By: Mary Claire Paddock
On September 4, 1944, the V2 spacecraft leaves the Earth’s atmosphere during World War II. The German’s fired the V2 against Paris, but it mistakenly hit London.
On May 24, 1954, Americans launched Viking 11 for a suborbital flight from White Sands Missile Range in southern New Mexico. Viking 11 rose to 158 miles, an altitude record for a western single-stage rocket.
On October 4, 1957, the Soviet Union launched the first earth orbiting satellite. The launch ushered in new political, military, technological, and scientific developments and marked the start of the Space Age.
On April 12, 1961, Russian cosmonaut, Yuri Gagarin, became the first human in space, making a 108 minute orbital flight in his Vostok 1 spacecraft.
Lunar Orbitor missions were operated by the U.S. from 1961-1967. The Lunar Orbitor programs consisted of five unmanned spacecraft which returned photography of 99% of the moon.
Apollo 16 was the 10th manned mission in the United State’s Apollo program. The mission was launched on April 16, 1972, and concluded on April 27. En route to the moon, Apollo 16 astronauts took several photos of the Earth.

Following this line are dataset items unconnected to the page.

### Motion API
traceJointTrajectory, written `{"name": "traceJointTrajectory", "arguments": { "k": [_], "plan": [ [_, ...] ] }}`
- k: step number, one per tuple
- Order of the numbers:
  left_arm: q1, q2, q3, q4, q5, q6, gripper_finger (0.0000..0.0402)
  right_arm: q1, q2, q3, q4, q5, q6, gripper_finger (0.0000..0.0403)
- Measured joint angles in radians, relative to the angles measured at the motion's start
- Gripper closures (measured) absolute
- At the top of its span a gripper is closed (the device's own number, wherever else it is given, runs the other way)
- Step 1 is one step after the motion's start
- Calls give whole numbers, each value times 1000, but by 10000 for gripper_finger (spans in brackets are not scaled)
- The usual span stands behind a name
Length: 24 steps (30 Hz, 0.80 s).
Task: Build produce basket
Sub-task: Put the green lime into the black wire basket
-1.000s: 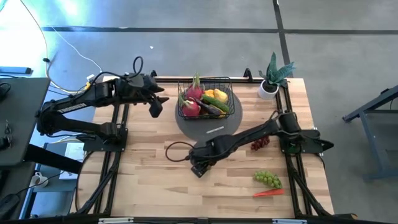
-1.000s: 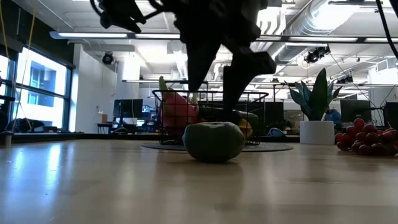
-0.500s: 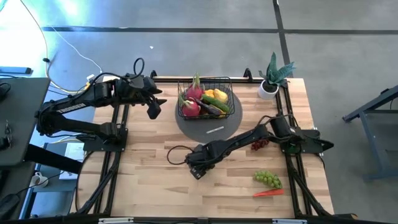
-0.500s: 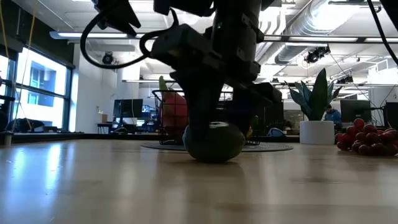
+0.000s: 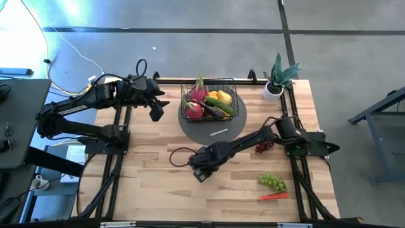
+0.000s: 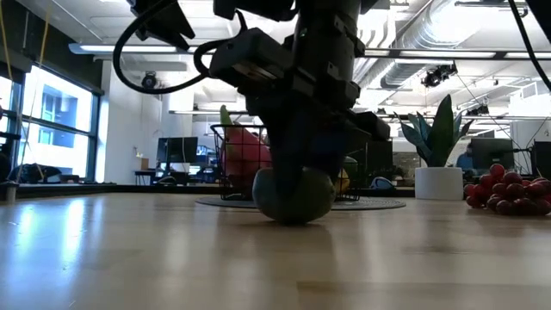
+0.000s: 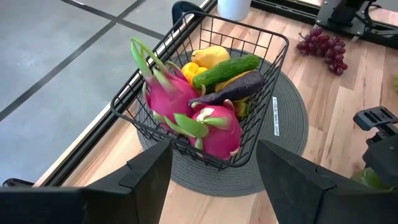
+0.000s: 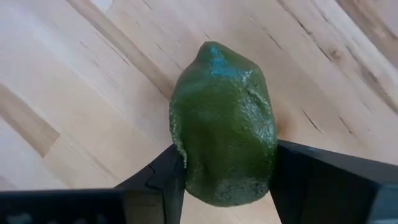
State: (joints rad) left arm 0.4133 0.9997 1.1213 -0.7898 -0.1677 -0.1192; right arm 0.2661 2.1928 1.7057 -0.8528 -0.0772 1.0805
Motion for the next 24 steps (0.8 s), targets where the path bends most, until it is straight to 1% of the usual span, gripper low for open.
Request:
{"name": "traceJointTrajectory", "arguments": {
  "k": [8, 14, 24],
  "plan": [
    [0, 0, 0, 0, 0, 0, 179, -44, -42, 2, -4, 3, -80, 251],
    [0, 0, 0, 0, -1, 0, 179, -98, -99, 2, -10, 40, -159, 251],
    [0, 1, 0, -8, -1, 0, 179, -212, -243, 2, -3, 53, -319, 251]
  ]
}}
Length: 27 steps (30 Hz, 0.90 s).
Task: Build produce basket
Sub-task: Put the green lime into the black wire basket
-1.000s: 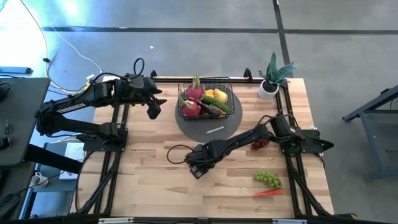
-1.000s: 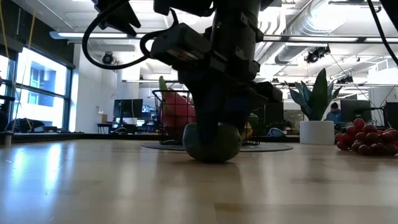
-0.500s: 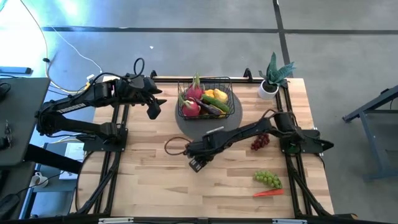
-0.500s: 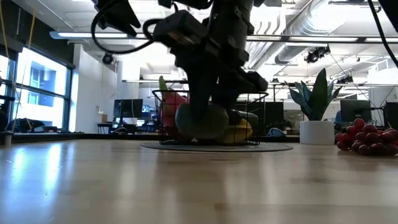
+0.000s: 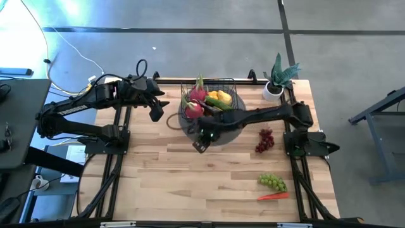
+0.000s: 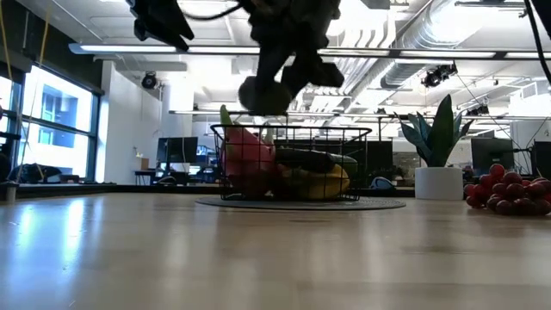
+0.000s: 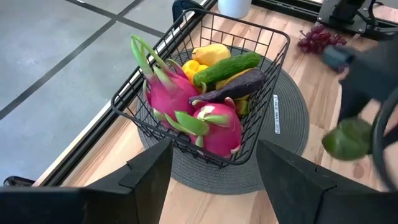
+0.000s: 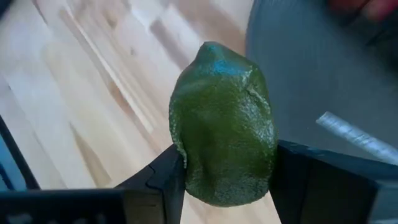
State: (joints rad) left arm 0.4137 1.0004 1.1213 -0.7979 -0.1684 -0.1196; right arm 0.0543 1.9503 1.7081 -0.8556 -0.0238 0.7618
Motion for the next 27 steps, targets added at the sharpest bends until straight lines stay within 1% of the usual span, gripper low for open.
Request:
{"name": "traceJointTrajectory", "arguments": {
  "k": [4, 8, 14, 20, 23, 27],
  "plan": [
    [0, 0, 0, 0, 0, -7, 179, -60, -62, 0, -1, 37, -66, 251],
    [0, 0, 0, 0, 0, -8, 179, -124, -117, 0, -5, 96, -149, 251],
    [0, 0, 0, 1, -6, -13, 179, -216, -160, 0, -20, 178, -303, 251],
    [0, 1, 0, 2, -76, -52, 179, -293, -161, 0, -31, 294, -495, 243],
    [0, 1, 0, 2, -123, -61, 179, -335, -157, -5, -43, 311, -572, 250],
    [0, 1, 0, 12, -172, -61, 179, -388, -140, -5, -49, 311, -671, 250]
  ]
}}
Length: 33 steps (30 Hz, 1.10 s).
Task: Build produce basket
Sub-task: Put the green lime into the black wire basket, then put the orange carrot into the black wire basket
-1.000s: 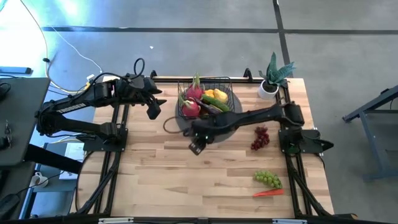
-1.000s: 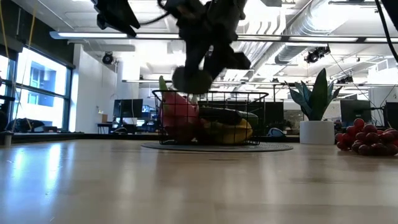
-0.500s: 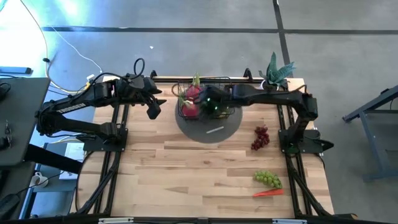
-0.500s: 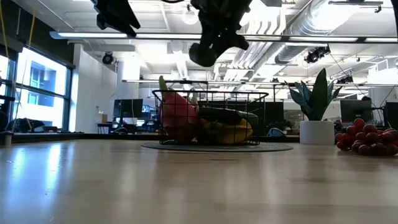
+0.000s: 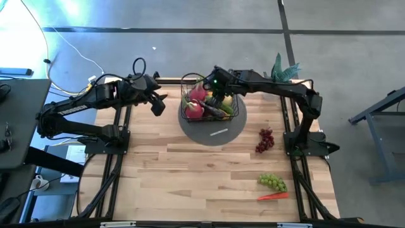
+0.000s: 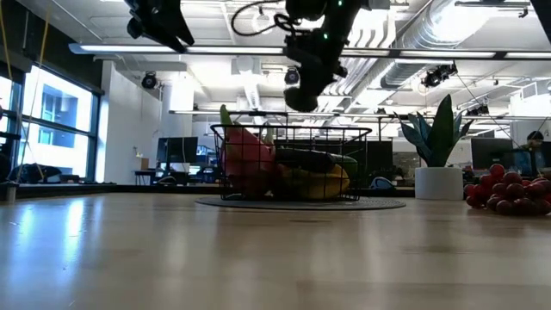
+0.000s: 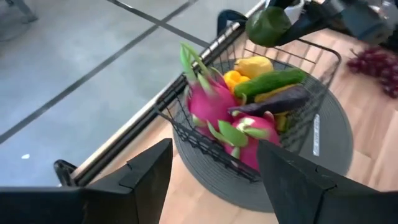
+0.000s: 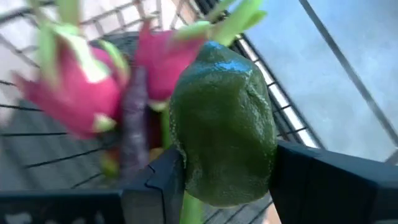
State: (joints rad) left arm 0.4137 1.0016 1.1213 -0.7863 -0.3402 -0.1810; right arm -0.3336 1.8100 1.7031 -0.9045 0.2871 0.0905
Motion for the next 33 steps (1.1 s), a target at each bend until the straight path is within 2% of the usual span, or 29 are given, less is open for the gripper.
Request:
{"name": "traceJointTrajectory", "arguments": {
  "k": [12, 23, 27, 33],
  "plan": [
    [0, 0, 0, 36, -25, -3, 179, -118, 97, 0, -70, -36, -196, 246],
    [0, 0, 0, 35, -30, -3, 179, -160, 140, -1, -104, -37, -229, 234],
    [0, 0, 0, 35, -30, -3, 179, -160, 140, -1, -110, -7, -223, 208],
    [0, 0, 0, 35, -30, -1, 179, -160, 140, -1, -137, -5, -168, 144]
  ]
}}
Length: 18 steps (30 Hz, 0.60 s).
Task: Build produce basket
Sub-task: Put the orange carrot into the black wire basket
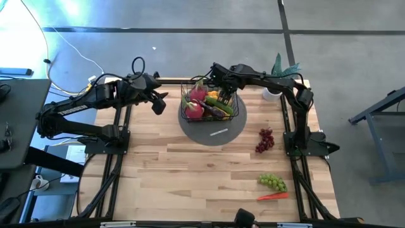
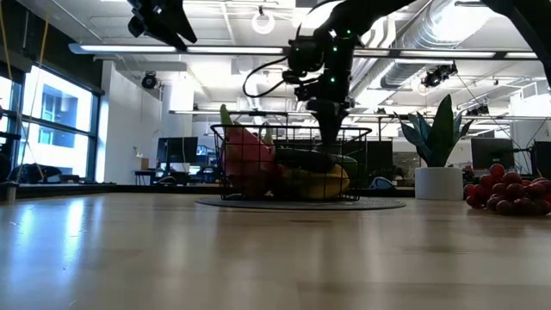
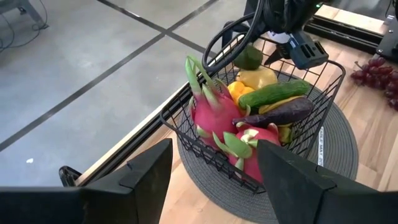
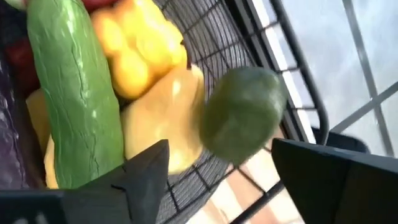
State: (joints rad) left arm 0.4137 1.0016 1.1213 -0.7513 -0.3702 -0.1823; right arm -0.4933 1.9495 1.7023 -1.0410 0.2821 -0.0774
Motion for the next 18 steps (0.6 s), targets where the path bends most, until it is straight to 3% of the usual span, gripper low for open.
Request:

On March 28, 1979, Skylab, the first U.S. Space Station, presents the first satellite observations of the outer cornea of the sun. Soft x-ray images of the sun were taken with a S-054 x-ray telescope on Skylab.
On April 24, 1990, the Hubble Space Telescope was carried into orbit by the U. S. Space Shuttle Discovery. Although not the first space telescope, it was one of the largest and most versatile. The telescope was named after astronomer, Edwin Hubble. This is the only telescope designed to be serviced in space by astronauts.